_Action item_: Output only these lines, set down exactly: the one containing "Practice step: find the beige" and each line after it through the end of the records.

[Collected data]
%%

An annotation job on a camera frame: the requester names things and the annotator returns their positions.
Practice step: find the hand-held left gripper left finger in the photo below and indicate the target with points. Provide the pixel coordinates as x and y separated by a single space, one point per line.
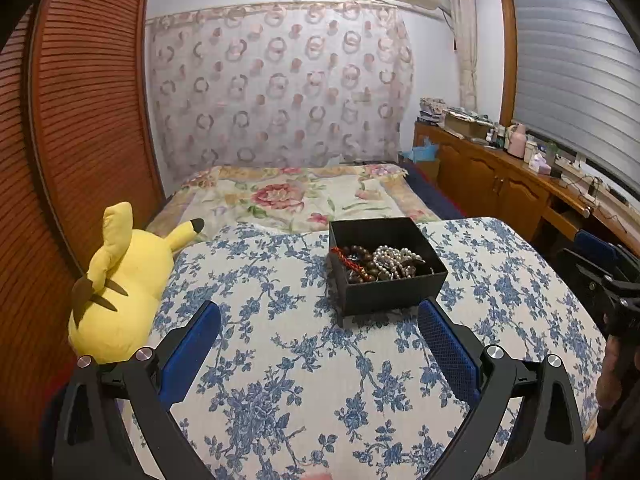
192 350

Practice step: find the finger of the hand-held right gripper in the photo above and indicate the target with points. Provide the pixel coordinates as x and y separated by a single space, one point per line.
597 245
582 267

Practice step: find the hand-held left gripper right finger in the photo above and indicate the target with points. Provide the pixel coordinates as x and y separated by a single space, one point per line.
447 355

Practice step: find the black jewelry box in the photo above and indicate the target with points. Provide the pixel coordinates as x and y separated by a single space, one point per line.
400 295

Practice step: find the person's right forearm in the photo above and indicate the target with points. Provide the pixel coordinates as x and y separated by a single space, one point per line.
620 385

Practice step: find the yellow plush toy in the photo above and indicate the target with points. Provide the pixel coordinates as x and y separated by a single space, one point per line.
125 285

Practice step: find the blue floral bedsheet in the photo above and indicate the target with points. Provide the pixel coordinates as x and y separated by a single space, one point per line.
300 385

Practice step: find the long wooden cabinet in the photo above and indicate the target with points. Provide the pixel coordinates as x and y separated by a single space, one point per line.
495 180

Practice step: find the pink thermos jug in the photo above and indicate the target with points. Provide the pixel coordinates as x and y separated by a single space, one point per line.
516 140

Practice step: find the pink floral quilt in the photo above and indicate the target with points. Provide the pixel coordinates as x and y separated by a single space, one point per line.
280 197

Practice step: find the grey window blind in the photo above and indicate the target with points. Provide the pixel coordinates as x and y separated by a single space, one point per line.
580 70

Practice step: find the cardboard box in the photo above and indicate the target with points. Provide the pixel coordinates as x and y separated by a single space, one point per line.
465 126

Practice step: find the blue bag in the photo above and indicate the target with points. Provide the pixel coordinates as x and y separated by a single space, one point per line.
420 152

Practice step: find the beige window curtain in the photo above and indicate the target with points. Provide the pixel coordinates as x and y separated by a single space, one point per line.
462 40

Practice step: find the brown louvered wardrobe door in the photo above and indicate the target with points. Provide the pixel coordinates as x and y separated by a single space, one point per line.
75 110

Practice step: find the pink circle-patterned curtain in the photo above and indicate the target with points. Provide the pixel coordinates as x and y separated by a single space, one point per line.
280 90

%%

_Written response_:
Practice step: find the beige window curtain in the photo above and indicate the target with points. Provide the pixel coordinates as x and y separated by a single space, one point per line.
462 40

Practice step: find the brown louvered wardrobe door in the photo above and indicate the target with points. Provide the pixel coordinates as x and y separated by a single space, one point per line.
75 110

Practice step: find the pink circle-patterned curtain in the photo above and indicate the target with points. Provide the pixel coordinates as x and y separated by a single space, one point per line.
280 90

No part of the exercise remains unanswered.